## Work instruction
Keep only the lines of the data below that contain "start", and copy them.

## Supplied data
*-*-*

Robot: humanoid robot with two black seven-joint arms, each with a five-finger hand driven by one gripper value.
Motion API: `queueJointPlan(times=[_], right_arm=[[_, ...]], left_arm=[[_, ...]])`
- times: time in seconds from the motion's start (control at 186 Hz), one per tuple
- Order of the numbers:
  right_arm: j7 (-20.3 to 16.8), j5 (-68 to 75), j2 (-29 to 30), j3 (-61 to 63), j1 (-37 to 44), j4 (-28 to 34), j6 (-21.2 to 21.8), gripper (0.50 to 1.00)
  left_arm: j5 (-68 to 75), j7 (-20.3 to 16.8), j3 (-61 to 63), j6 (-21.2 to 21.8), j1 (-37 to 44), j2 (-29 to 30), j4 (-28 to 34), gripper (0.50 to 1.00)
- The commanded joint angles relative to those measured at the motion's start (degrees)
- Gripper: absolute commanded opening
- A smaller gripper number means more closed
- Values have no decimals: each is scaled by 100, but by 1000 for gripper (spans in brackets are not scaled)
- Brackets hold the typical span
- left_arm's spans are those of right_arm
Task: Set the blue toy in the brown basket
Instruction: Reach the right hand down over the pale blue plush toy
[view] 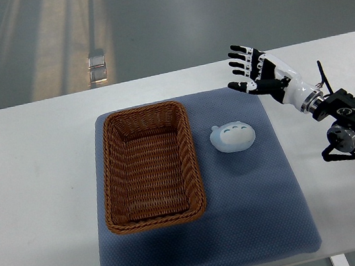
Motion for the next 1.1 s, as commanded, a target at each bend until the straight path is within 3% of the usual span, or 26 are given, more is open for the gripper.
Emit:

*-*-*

## Result of this task
- times: time in seconds from the motion's start (control at 186 Hz), one per tuple
- The commanded joint angles relative to those measured at the motion's start (degrees)

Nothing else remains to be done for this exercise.